• Task prompt
If a line below falls between the line with "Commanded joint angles" and the line with "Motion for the", or is one of those two, output it exactly; output nothing else and no pictures.
........
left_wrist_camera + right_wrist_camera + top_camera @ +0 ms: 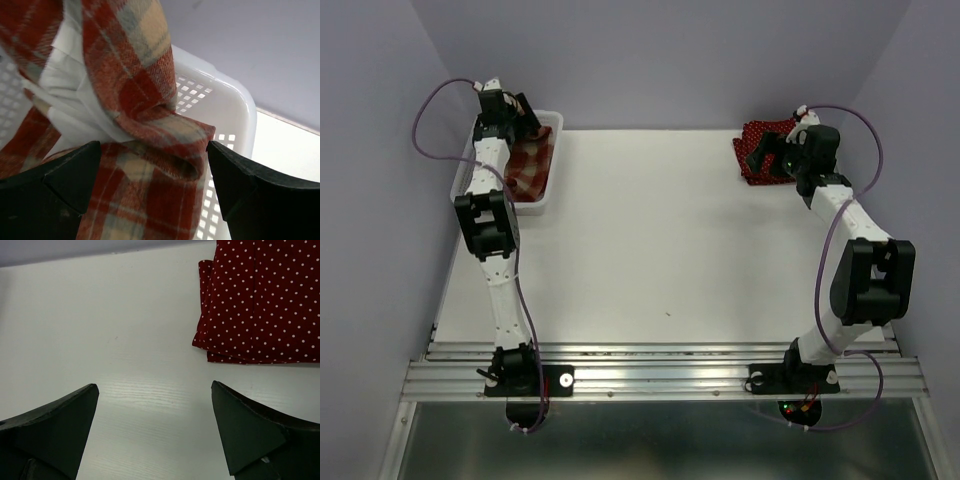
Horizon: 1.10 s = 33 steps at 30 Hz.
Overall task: Fold and stack the skirts
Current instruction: Grab the skirt from the pile, then move the skirt to the center of the board
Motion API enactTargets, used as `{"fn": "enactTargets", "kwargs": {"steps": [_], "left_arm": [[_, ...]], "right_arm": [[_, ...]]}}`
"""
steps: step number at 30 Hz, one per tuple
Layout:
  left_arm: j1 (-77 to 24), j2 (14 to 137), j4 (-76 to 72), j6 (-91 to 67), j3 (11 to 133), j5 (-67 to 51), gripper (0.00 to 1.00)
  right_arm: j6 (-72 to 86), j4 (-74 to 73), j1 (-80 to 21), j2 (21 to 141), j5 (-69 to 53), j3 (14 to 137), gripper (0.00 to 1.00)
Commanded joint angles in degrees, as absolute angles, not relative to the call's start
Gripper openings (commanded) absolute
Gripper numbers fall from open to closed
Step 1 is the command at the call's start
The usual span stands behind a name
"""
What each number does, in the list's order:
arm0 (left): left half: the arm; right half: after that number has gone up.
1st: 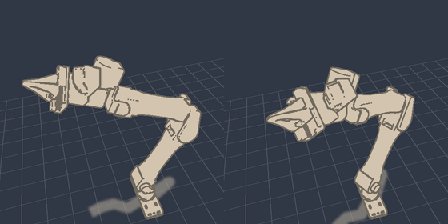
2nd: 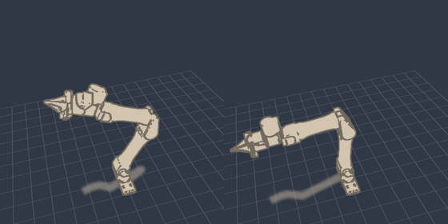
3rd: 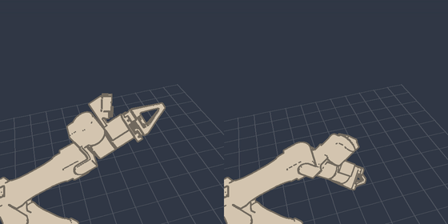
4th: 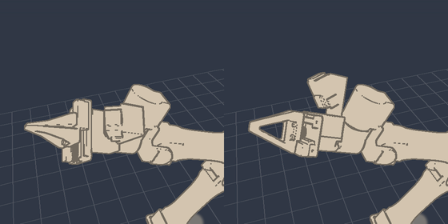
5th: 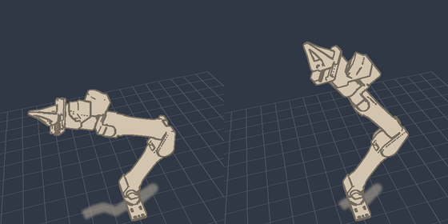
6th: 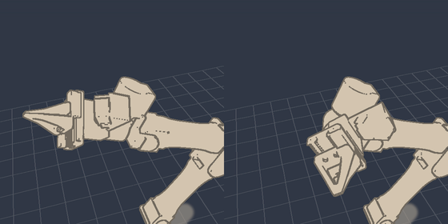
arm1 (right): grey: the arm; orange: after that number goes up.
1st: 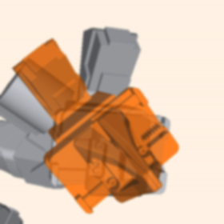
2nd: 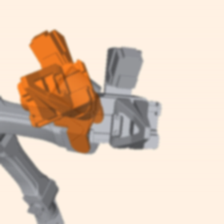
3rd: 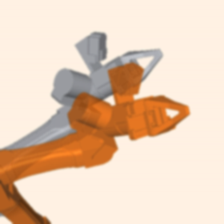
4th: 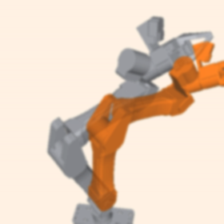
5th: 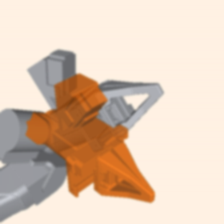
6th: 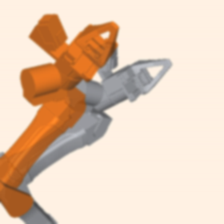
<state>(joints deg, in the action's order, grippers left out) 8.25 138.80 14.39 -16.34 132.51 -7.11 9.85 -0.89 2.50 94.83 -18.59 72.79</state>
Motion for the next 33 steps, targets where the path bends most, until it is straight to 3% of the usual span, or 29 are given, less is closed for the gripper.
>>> {"fn": "enactTargets", "kwargs": {"steps": [1,4,5,6,8,11,21,29,33], "left_arm": [[8.3,141.9,8.5,-17.5,137.8,-10.8,0.99],[8.5,145.5,4.0,-19.9,137.9,-10.9,0.99],[8.7,146.6,3.5,-21.4,138.8,-12.0,0.9],[8.8,148.0,3.1,-22.2,140.3,-13.1,0.69],[9.1,147.7,2.4,-24.6,141.2,-14.9,0.0],[9.3,143.5,0.7,-24.2,139.4,-15.1,0.0],[9.4,107.4,-8.2,-26.0,125.1,-7.2,0.0],[7.3,88.7,-23.2,-36.0,115.4,-26.2,0.0],[-2.3,85.1,-23.9,-33.0,118.6,-30.1,0.0]], "right_arm": [[8.4,-2.7,1.9,94.7,-18.4,76.1,1.0],[8.2,-3.9,1.4,95.3,-19.0,76.6,1.0],[7.9,-4.5,1.4,95.4,-19.1,76.9,1.0],[7.8,-4.8,1.4,95.4,-19.1,77.0,1.0],[7.5,-5.5,1.4,95.3,-19.0,77.0,1.0],[7.2,-6.2,1.4,94.7,-18.9,76.7,1.0],[10.5,-4.1,0.9,86.0,-19.2,69.8,1.0],[22.8,7.8,0.9,70.2,-16.8,56.2,1.0],[24.2,8.7,0.9,64.1,-14.6,52.1,1.0]]}}
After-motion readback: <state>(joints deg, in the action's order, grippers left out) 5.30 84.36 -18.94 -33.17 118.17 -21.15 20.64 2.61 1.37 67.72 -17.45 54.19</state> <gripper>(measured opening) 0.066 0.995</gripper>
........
• Response to this exercise
Commanded joint angles in degrees, as absolute angles, not relative to the call's start
Gripper openings (commanded) absolute
Gripper numbers fall from open to closed
Step 1 is the command at the call's start
The usual span stands behind a name
"""
What each number does, in the list's order:
arm0 (left): left half: the arm; right half: after that number has gone up.
1st: 
2nd: 
3rd: 
4th: 
5th: 
6th: 
arm1 (right): grey: the arm; orange: after that number goes up.
1st: 
2nd: 
3rd: 
4th: 
5th: 
6th: 
<state>(joints deg, in the action's order, grippers left out) 8.25 138.80 14.39 -16.34 132.51 -7.11 9.85 -0.89 2.50 94.83 -18.59 72.79</state>
Motion for the next 33 steps, targets where the path bends most, until it is straight to 3% of the usual span, or 29 are given, less is closed for the gripper.

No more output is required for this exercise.